Book-bot.com - read famous books online for free

The Adventure of Living : a Subjective Autobiography by John St. Loe Strachey
page 38 of 521 (07%)
I had, in a word, all the pride of a second son, a creature devoted to
carving his own way to fame and fortune. I will not say that my parents
wanted to console me for being a second son and for seeing my elder
brother inherit the estate and Sutton the beloved, for that was never
thought of or dreamt of by them, or by me. On the contrary, I was told
in all sincerity, and firmly believe now, as I did then, that though
somebody must keep the flame alight on the family altar, where it was
lighted so long ago, and though this duty fell to the eldest son, I need
not envy him. He was tied. I as a younger son was left free,
untrammelled, the world before me. If I was worthy of my fate, the ball
was at my feet. Such was the policy of younger sons, and so it was
handed on to me.

Again, I was fortunate in being brought up in the country, and not in
London or near some great town;--in being, that is, the inmate of "an
English country-house" in the accepted sense, a place to which a certain
definite way of life pertains, especially when the house is not bought,
but inherited, and is regarded with a peculiar veneration and admiration
by all who live in it.

The love of some old "house in the country" constitutes a family
freemasonry, of which those who have not actually experienced it can
form no conception.
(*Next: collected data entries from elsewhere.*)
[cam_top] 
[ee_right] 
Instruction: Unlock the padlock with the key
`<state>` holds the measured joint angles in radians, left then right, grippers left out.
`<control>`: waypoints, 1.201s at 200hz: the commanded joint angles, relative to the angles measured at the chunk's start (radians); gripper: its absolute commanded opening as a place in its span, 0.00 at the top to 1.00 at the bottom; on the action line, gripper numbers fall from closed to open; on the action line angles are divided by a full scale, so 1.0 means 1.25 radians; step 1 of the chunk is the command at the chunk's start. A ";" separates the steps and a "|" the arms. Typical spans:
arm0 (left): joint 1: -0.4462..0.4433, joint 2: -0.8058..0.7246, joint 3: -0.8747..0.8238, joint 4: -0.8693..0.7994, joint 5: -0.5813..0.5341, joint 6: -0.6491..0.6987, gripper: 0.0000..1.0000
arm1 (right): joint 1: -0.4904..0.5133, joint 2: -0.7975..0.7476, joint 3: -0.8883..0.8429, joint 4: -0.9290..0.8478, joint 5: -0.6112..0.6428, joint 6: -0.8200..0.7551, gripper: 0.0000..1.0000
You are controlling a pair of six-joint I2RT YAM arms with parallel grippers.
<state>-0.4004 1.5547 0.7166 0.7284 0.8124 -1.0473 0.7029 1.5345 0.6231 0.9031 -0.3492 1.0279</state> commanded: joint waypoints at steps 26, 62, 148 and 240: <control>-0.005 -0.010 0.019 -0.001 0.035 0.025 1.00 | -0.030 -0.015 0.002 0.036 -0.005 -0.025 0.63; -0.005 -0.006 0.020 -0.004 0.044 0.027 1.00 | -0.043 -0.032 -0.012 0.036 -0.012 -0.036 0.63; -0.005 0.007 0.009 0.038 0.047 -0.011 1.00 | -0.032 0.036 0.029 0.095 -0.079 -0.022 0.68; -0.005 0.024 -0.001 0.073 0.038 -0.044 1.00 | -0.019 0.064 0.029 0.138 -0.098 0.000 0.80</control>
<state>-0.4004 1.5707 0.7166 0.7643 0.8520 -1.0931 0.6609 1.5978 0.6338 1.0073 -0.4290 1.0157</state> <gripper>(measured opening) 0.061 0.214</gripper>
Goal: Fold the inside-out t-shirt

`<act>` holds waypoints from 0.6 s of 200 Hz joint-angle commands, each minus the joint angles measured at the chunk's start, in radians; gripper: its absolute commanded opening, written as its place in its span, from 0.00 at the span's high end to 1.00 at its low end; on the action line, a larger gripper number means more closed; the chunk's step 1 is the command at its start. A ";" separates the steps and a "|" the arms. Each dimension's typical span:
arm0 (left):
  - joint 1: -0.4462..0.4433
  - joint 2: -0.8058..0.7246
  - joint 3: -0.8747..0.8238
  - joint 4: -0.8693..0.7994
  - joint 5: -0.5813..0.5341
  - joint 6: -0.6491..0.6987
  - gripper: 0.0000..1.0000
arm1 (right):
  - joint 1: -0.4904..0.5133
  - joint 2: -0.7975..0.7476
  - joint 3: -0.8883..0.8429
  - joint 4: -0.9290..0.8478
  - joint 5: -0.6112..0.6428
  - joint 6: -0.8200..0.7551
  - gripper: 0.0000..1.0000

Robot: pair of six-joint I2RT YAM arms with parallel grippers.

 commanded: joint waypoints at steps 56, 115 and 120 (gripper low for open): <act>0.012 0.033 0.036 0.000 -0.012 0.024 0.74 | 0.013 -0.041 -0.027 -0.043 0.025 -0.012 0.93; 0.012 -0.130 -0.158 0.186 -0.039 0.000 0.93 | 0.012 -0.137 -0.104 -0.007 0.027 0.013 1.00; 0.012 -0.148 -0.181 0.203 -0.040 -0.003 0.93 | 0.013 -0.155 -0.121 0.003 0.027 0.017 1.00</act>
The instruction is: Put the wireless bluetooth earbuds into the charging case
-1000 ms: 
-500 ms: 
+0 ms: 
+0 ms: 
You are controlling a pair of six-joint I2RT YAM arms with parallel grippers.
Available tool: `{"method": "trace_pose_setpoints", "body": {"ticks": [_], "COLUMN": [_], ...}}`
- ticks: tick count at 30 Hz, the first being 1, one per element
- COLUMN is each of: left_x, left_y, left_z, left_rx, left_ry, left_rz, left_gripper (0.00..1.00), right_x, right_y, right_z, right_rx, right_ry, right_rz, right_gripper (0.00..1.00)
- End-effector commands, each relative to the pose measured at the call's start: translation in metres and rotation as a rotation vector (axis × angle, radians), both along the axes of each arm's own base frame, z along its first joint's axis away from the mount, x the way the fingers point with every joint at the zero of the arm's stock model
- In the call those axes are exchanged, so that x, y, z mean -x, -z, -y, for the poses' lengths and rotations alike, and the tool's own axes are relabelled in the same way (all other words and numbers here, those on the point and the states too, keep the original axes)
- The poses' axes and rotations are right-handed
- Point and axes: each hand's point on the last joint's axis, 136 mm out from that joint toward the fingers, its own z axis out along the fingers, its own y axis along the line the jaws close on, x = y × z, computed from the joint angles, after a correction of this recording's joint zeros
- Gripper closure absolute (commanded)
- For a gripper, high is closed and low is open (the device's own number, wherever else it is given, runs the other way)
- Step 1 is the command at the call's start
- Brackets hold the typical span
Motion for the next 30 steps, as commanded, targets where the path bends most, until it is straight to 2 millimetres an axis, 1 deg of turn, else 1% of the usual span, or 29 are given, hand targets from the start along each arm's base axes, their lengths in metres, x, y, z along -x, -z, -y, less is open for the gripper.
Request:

It unites those who differ in opinion, in age, in
outlook on life, and in circumstances. It is the password of the heart.

Call a dog-kennel Sutton, and I should love it. How much more so when it
stands beside its sheltering elms and limes, with its terraces looking
to the blue line of Mendip, its battlemented and flower-tufted fortress
wall, and its knightly Tower built for security and defence.